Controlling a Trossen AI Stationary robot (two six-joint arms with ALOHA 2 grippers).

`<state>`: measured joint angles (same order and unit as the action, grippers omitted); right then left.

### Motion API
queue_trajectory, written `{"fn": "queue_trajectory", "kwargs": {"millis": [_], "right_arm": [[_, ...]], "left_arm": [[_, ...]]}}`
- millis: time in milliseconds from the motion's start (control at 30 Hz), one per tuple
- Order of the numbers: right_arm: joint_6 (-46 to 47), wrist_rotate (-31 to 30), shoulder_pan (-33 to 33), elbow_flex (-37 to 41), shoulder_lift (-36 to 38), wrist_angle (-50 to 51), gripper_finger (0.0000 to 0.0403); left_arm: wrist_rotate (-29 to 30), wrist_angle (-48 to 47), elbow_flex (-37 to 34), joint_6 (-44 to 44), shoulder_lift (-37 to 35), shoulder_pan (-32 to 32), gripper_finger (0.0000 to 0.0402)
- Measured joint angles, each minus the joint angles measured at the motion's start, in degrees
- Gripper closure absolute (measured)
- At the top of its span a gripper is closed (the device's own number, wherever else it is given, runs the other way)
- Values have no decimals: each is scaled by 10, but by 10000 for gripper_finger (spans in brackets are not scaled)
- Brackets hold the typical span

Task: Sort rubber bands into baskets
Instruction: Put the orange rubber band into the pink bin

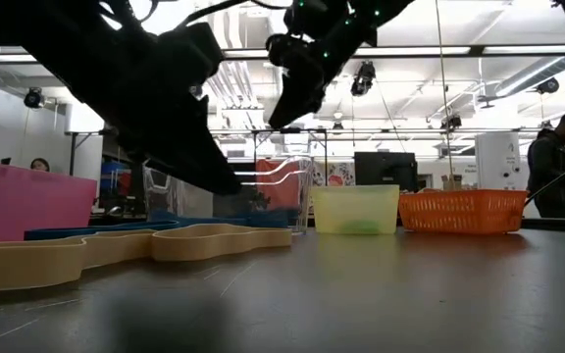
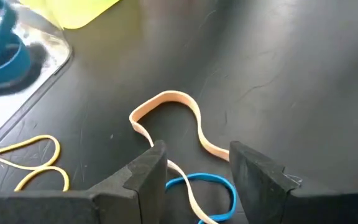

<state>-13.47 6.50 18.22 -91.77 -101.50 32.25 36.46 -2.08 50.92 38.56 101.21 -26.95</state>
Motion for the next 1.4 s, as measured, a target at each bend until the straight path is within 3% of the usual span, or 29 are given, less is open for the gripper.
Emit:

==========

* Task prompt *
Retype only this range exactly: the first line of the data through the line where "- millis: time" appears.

* Reply *
Controlling a Trossen AI Stationary robot (two six-joint arms with ALOHA 2 grippers).

`<state>`: measured joint angles (same order and unit as the action, grippers omitted); right then left.

### Motion API
queue_trajectory, written `{"fn": "queue_trajectory", "kwargs": {"millis": [_], "right_arm": [[_, ...]], "left_arm": [[_, ...]]}}`
- millis: time in milliseconds from the motion's start (control at 30 Hz), one per tuple

No more work is needed on this answer.